There's a Senate Medal for Nobel Prize Winners, But It's Now Up for Debate
Senator Juan Miguel Zubiri said there still needs to be a unanimous vote.
(SPOT.ph) Filipino journalist and Rappler co-founder Maria Ressa was conferred the Nobel Peace Prize by the Norwegian Nobel Committee on October 8. This means that she should be given the Philippine Senate Medal of Excellence, but this is apparently up for debate at the Upper House according to a report by the Philippine Daily Inquirer.
The Senate of the Philippines on August 23 unanimously approved the creation of the Philippine Senate Medal of Excellence, which—according to Resolution No. 110—is "conferred upon Filipinos who are awarded the Nobel Prize, Pulitzer Prize, the A.M. Turing Award, the Ramon Magsaysay Award, or an Olympic medal." Recipients of the five international awards, according to a press release from the 18th Congress, are "automatically qualified to receive the Senate Medal of Excellence." The resolution was introduced by Senators Francis Tolentino, Juan Miguel Zubiri, and Juan Edgardo Angara; and signed by Senate President Vicente C. Sotto III. It was first conferred to Olympic medalists Hidilyn Diaz, Carlo Paalam, Nesthy Petecio, and Eumir Marcial on September 6.
As for Ressa's conferment, it’s “automatic per [the resolution]. Debates will also confirm my interpretation,” according to Minority Leader Franklin Drilon in the Philippine Daily Inquirer report. But Zubiri insisted that matter still requires a unanimous vote.
“We can take this up when we get back in November. [The conferment on Nobel winners] should have been automatic; however, there is a Drilon amendment that states it’s upon the unanimous vote of all members, so if nobody objects then it is automatic. That’s in the approved rules,” Zubiri, the Majority Leader, said.

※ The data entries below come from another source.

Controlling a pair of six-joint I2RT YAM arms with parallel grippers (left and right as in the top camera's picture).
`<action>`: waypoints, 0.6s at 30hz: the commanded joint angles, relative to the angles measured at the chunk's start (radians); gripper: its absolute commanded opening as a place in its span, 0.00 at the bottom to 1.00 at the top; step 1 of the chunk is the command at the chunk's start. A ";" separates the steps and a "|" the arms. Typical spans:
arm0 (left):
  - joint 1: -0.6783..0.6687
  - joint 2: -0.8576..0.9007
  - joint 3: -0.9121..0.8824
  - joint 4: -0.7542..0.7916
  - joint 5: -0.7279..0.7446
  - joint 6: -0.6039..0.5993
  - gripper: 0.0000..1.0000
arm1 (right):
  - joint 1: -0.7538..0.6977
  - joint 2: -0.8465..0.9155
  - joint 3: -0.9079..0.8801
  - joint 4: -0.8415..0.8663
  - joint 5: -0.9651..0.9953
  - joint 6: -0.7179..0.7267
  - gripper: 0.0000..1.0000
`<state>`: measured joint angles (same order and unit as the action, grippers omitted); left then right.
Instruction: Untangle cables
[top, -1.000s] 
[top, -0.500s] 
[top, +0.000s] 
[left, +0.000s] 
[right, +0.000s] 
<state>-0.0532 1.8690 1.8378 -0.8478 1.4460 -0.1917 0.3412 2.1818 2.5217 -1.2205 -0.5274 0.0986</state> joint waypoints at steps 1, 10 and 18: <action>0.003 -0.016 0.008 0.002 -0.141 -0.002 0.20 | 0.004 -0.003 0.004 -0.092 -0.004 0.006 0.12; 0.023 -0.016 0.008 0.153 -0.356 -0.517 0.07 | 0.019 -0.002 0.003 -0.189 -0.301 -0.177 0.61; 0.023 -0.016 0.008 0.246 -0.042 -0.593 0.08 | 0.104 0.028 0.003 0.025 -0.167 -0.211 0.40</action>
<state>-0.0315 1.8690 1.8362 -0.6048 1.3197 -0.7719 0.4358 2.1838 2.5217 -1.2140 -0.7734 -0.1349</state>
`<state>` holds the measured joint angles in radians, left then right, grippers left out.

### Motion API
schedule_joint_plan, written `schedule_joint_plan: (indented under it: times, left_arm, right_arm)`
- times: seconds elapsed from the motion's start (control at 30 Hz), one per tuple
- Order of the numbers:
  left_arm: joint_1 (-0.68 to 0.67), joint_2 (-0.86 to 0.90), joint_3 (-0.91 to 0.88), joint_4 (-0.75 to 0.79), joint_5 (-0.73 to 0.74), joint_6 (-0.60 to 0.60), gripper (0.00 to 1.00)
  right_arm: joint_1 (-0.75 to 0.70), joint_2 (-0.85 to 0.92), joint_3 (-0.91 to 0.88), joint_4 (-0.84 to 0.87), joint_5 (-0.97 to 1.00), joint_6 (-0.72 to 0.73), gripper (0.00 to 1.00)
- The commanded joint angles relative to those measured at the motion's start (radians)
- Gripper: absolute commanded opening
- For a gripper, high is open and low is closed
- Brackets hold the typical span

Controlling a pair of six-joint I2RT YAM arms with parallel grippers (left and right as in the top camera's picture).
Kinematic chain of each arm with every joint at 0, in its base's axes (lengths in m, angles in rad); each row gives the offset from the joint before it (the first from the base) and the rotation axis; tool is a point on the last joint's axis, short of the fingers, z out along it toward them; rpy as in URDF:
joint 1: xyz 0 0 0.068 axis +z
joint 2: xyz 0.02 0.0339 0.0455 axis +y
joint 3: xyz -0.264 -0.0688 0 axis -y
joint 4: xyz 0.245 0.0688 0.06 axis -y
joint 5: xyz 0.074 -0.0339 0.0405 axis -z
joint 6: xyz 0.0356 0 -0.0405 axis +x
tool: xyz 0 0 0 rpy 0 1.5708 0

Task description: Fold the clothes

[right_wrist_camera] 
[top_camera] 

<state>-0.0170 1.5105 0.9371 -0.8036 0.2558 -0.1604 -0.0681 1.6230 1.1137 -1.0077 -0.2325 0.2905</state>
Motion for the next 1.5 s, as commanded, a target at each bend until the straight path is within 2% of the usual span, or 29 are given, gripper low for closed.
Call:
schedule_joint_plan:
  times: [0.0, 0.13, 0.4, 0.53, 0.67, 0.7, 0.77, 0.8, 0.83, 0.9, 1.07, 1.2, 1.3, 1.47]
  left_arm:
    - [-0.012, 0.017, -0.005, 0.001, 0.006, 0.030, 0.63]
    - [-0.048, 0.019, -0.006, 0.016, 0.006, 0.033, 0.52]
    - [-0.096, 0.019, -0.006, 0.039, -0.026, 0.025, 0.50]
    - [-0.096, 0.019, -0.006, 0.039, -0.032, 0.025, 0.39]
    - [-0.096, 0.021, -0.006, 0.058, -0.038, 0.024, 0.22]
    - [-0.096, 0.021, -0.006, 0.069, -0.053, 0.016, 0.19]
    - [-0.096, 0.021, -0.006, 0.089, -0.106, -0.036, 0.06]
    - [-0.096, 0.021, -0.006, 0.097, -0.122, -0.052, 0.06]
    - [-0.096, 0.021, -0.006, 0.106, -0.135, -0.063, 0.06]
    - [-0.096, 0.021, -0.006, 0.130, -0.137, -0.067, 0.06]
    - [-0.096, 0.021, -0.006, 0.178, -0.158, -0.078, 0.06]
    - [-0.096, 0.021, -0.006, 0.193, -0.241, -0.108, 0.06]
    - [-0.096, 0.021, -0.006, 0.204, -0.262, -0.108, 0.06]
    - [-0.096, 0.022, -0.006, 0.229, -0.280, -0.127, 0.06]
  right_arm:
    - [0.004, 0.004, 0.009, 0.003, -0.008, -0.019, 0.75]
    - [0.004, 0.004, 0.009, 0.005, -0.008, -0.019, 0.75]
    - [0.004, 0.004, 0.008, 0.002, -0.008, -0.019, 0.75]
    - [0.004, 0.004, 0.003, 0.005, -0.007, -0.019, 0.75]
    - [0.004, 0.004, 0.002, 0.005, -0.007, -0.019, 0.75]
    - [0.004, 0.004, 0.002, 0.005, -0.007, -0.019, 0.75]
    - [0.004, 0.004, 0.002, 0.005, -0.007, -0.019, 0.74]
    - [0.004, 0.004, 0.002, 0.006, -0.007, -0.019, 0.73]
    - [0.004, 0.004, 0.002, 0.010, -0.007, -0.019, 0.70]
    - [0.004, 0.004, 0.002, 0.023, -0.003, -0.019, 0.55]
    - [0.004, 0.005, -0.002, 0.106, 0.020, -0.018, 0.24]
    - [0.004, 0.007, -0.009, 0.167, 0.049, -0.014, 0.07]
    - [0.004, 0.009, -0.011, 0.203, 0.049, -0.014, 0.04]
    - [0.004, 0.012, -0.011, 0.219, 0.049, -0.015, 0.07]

Sotto seconded Zubiri's response and said that the conferment of the Senate Medal of Excellence to Ressa is not automatic. "Then it will have difficulty because based on our agreed rule, there must be unanimity before any conferment of the Senate Medal of Excellence," the Senate President said.
Zubiri and Sotto were referring to the last amendment on page three of the resolution, "To confer the Philippine Senate Medal of Excellence to such other Filipinos and Philippine institutions upon the unanimous vote of the members of the chamber." Depending on their interpretation, the clause "other Filipinos and Philippine instiutions" may or may not mean the other awardees aside from the recipients of the international awards previously mentioned on page two of the document.
Ressa was awarded the Nobel Peace Prize "for [her] efforts to safeguard freedom of expression, which is a precondition for democracy and lasting peace." Norwegian Nobel Comittee chair Berit Reiss-Andersen said that the journalist "uses freedom of expression to expose abuse of power, use of violence, and growing authoritarianism in her native country, the Philippines." Her citation also applauded Rappler's "critical attention to the Duterte regime's controversial, murderous anti-drug campaign."
This recognition in the international stage shone a light on the government's attacks on Filipino journalists, including the legal battles of Rappler and disenfranchisement of ABS-CBN.
“It does place the Duterte administration in a very awkward situation considering how it has repeatedly attacked Rappler and filed all sorts of bogus cases against her,” Senator Francis Pangilinan said in the same report.